YOUR GOAL> Please take the records that follow and repeat exactly the lines starting with the line with "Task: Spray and" and going on through the line with "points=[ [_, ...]".

==============================

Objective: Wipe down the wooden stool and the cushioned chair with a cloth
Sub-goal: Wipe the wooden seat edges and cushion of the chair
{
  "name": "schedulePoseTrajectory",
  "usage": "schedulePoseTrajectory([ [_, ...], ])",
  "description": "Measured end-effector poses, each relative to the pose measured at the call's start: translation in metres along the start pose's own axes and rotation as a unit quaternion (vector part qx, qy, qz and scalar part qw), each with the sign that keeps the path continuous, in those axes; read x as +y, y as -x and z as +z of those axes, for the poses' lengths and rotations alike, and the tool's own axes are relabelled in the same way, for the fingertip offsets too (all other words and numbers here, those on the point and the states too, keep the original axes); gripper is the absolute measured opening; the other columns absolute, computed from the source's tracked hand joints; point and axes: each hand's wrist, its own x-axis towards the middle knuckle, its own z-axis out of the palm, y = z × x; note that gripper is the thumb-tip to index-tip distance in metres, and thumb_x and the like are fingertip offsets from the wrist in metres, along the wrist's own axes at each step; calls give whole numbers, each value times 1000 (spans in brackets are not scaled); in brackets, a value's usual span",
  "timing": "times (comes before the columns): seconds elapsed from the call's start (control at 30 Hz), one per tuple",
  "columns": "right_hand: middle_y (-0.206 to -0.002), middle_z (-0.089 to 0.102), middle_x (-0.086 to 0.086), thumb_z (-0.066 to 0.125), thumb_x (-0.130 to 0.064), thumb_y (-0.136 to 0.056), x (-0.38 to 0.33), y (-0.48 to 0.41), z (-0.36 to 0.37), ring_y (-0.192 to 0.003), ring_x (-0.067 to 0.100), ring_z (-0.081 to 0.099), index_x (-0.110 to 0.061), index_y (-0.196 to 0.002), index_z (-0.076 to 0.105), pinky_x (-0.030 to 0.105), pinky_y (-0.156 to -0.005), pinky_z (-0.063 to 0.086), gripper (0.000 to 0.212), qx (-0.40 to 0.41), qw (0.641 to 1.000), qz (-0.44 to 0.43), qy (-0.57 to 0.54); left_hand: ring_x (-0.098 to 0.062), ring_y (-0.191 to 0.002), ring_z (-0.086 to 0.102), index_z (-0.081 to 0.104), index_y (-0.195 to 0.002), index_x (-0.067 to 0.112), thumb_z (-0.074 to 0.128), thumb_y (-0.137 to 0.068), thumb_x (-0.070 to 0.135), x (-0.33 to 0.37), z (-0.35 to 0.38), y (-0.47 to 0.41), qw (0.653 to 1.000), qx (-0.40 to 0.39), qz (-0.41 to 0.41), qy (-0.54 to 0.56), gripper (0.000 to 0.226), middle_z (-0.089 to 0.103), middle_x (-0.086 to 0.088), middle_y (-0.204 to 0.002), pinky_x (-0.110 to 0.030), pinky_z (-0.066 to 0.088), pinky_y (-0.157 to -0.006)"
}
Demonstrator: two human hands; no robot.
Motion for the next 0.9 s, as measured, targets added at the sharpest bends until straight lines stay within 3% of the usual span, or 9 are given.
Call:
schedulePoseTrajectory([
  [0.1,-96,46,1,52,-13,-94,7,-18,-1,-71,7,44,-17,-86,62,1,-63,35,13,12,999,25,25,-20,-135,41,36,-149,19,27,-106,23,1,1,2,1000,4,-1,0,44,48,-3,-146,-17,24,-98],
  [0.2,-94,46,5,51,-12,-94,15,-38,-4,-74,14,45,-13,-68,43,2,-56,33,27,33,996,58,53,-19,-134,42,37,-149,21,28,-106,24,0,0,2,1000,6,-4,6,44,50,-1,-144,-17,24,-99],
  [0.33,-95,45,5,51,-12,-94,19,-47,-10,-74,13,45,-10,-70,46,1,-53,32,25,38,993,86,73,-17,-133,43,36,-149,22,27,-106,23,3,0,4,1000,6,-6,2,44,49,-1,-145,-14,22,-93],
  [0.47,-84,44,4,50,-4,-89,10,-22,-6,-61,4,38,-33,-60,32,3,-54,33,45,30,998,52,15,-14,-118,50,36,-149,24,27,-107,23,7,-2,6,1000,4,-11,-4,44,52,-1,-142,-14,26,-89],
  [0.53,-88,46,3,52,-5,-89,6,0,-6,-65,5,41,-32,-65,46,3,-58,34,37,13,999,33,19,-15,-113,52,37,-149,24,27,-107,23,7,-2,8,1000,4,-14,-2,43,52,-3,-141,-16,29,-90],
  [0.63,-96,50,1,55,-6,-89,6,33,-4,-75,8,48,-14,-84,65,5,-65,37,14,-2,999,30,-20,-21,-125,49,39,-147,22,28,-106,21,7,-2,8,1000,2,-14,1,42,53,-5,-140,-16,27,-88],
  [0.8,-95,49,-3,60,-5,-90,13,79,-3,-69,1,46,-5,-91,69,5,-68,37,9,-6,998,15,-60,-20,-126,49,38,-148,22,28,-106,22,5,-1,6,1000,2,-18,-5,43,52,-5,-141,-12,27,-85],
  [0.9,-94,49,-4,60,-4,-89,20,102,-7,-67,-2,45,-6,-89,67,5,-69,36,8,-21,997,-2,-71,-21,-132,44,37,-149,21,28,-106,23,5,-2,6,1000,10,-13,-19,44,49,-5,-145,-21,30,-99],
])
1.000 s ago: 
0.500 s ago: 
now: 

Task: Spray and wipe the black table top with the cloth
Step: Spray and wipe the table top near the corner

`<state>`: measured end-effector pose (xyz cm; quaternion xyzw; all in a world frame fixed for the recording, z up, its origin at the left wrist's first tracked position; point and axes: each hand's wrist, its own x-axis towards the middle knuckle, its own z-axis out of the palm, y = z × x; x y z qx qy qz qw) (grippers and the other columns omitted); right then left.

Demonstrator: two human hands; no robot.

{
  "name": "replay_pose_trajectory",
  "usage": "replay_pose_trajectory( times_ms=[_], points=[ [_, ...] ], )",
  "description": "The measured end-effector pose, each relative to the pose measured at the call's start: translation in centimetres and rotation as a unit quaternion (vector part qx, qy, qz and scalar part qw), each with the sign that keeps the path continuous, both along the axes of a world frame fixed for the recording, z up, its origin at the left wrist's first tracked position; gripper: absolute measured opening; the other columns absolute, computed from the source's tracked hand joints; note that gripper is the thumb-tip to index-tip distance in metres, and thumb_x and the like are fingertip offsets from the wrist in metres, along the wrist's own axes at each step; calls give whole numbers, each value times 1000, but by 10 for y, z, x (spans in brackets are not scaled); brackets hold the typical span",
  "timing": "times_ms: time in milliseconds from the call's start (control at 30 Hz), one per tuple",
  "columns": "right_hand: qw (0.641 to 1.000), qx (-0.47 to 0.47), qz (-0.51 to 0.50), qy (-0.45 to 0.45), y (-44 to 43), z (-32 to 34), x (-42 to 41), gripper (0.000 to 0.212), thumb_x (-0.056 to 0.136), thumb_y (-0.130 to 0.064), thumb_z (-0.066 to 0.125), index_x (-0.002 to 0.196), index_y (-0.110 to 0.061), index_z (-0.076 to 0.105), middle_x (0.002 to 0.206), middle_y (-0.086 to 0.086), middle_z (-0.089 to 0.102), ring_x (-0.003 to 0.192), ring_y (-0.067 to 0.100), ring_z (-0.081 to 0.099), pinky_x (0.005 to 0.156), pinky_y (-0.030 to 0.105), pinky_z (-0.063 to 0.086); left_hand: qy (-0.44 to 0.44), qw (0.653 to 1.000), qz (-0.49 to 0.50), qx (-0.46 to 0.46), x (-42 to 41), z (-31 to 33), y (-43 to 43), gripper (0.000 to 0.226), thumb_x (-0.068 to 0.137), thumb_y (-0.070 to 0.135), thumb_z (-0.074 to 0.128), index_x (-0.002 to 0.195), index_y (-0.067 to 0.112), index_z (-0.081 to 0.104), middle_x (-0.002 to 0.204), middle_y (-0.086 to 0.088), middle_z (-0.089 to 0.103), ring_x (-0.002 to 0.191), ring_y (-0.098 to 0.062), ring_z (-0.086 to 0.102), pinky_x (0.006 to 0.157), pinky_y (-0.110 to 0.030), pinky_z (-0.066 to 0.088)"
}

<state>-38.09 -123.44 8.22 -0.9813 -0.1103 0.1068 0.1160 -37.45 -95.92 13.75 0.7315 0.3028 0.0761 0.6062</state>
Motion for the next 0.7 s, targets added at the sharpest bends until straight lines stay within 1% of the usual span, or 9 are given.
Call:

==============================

WRITTEN REPLY>
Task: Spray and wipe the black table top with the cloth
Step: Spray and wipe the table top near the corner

`<state>`: measured end-effector pose (xyz cm; quaternion xyzw; all in a world frame fixed for the recording, z up, its origin at the left wrist's first tracked position; point and axes: each hand's wrist, its own x-axis towards the middle knuckle, its own z-axis out of the palm, y = z × x; x y z qx qy qz qw) (grippers and the other columns omitted); right then left.

Demonstrator: two human hands; no robot.

{
  "name": "replay_pose_trajectory",
  "usage": "replay_pose_trajectory( times_ms=[_], points=[ [_, ...] ], )",

The answer requires nothing further.